• ACTIVITY
For the word "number", copy every line of the material that includes it.
(RECORDS FOR PROCESSING)
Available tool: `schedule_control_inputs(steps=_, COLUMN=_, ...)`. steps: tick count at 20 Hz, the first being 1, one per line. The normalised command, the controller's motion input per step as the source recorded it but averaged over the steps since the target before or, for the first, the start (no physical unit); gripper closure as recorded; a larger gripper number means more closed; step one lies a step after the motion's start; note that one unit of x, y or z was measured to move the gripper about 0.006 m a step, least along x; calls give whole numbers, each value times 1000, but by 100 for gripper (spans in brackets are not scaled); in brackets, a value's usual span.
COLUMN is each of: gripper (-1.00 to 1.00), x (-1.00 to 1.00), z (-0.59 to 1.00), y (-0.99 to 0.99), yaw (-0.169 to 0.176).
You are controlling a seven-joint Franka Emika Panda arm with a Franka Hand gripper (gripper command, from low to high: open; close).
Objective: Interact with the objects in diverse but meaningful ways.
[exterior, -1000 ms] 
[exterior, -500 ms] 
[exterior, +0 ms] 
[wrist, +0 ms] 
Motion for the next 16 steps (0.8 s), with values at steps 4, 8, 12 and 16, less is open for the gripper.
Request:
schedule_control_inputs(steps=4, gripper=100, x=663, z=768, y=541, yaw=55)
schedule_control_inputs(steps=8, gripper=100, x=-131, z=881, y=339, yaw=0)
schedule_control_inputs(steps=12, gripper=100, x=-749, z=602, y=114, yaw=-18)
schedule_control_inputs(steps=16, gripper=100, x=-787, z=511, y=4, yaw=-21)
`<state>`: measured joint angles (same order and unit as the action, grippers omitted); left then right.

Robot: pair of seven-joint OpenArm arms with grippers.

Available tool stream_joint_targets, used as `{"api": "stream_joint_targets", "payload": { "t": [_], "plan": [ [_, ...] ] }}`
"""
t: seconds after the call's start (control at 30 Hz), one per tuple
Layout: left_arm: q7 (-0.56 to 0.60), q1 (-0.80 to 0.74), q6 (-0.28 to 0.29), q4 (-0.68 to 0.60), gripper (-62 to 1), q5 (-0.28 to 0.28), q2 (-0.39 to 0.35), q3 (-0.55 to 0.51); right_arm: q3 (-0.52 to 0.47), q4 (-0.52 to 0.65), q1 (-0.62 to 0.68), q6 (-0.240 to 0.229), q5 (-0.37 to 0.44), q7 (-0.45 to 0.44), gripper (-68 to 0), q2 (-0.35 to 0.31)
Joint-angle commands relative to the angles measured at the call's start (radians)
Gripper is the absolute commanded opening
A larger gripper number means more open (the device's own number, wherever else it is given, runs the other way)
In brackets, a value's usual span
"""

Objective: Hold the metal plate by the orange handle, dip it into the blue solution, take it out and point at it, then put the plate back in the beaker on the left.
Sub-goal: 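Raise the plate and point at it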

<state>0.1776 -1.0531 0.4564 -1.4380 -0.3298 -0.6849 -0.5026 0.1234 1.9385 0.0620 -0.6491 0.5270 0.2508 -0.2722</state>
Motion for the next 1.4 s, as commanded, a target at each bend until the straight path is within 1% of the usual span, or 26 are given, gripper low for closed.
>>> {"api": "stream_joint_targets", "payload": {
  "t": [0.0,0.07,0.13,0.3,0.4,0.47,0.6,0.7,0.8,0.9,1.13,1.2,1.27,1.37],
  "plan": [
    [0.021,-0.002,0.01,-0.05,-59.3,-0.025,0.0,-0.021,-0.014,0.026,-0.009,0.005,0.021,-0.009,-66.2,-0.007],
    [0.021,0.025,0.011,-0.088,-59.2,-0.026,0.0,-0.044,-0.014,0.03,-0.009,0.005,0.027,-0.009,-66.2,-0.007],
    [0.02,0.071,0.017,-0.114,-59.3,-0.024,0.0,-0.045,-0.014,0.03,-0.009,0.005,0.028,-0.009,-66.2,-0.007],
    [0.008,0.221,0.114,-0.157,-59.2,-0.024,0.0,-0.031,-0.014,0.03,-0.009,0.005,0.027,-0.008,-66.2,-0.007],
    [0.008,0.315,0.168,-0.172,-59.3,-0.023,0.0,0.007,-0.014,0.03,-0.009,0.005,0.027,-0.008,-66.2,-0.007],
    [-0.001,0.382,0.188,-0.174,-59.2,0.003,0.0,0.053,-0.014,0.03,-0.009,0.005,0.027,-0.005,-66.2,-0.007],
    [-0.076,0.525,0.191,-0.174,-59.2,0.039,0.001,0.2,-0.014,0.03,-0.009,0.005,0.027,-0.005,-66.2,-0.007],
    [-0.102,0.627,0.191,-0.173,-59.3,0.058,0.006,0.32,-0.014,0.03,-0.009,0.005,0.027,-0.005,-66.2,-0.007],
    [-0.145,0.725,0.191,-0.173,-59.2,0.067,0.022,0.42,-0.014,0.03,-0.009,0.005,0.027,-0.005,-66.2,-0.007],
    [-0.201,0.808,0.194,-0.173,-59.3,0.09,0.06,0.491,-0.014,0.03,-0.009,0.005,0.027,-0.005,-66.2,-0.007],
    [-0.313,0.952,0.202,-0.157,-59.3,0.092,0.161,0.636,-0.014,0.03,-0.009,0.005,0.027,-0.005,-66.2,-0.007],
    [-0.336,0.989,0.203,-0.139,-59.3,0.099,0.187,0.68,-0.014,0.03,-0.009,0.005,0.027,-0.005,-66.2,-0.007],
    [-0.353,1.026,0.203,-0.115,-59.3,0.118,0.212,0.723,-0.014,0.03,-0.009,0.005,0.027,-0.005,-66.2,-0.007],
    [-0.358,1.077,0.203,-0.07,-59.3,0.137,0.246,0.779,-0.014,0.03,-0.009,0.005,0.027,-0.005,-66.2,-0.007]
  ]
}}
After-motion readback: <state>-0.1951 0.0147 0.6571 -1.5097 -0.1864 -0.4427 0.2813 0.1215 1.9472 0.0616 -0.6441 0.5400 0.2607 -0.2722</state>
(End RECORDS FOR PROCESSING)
• TASK SOLUTION
Available tool: `schedule_control_inputs(steps=_, COLUMN=_, ...)`. steps: tick count at 20 Hz, the first being 1, one per line. The normalised command, the controller's motion input per step as the source recorded it but averaged over the steps since the target before or, for the first, the start (no physical unit); gripper closure as recorded; a larger gripper number means more closed; step one lies a step after the motion's start; note that one unit of x, y or z was measured to move the gripper about 0.006 m a step, least along x; calls give whole numbers, each value times 1000, but by 100 for gripper (spans in brackets are not scaled); in brackets, a value's usual span.
A larger gripper number means more open (the device's own number, wherever else it is given, runs the other way)

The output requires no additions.